Coragem e clarividência
Depoimento de Jaime Nogueira Pinto sobre o 25/4, no DN:
E depois, na Rua Nova do Almada, gente a partir as montras de um minimercado e a roubar coisas. Democracia à portuguesa.
Também achei curioso – e vergonhoso – ver os locutores da RTP que, na véspera, glorificavam Tomás e Caetano, a ler com renovado zelo e satisfação as notícias do dia.
Ao contrário de muitos neodemocratas, não era partidário ou ligado ao regime que caía, mas estava contra aquilo que chegava.
Na democracia de Abril havia presunção de perigosidade e de culpa.
O que de positivo trouxe o 25 de Abril? Pessoalmente, deu-me a possibilidade de testar a minha coerência e de pagar pelas minhas convicções.

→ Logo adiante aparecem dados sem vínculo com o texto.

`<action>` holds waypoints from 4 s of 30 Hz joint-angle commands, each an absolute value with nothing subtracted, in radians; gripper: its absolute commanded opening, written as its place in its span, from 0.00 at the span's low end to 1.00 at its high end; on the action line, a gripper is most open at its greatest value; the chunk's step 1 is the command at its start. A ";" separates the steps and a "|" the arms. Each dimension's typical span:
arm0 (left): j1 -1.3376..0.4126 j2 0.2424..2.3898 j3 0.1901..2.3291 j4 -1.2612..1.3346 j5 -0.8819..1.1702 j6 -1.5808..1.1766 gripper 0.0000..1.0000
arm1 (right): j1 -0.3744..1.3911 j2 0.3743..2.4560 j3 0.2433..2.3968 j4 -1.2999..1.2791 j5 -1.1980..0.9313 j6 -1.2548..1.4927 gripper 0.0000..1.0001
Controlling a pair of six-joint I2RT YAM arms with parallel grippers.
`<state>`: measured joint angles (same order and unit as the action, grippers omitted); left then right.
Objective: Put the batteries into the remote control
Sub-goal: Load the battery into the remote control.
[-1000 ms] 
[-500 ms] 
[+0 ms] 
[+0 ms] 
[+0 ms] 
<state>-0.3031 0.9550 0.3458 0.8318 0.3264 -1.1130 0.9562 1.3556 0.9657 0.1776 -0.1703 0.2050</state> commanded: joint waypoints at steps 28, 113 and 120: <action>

Vivi quatro anos exilado com a família e sobrevivi sem negar nem renegar nada, e sem aceitar facilidades do novo regime.
O que devia mudar e não se muda, nem em democracia nem em regime nenhum: a cabeça de algumas pessoas, desta classe político-burocrático-empresarial de gente medíocre e habilidosa, ora espertalhona, engraçada e brincalhona, ora séria, empertigada e solene. É essa a grande força de bloqueio, a burguesia ‘aparatchique’ de serviços e concertos, adaptada e adaptável a tudo, que por aí anda e manda – nos partidos, nos media, nas universidades.
A única revolução que valia a pena era a dos “espíritos”, a das cabeças.
Portugal precisa de imaginação, trabalho, responsabilidade. E que quem mande seja patriota, honesto, tenha alguma inteligência, sentido do bem público, senso comum e humildade.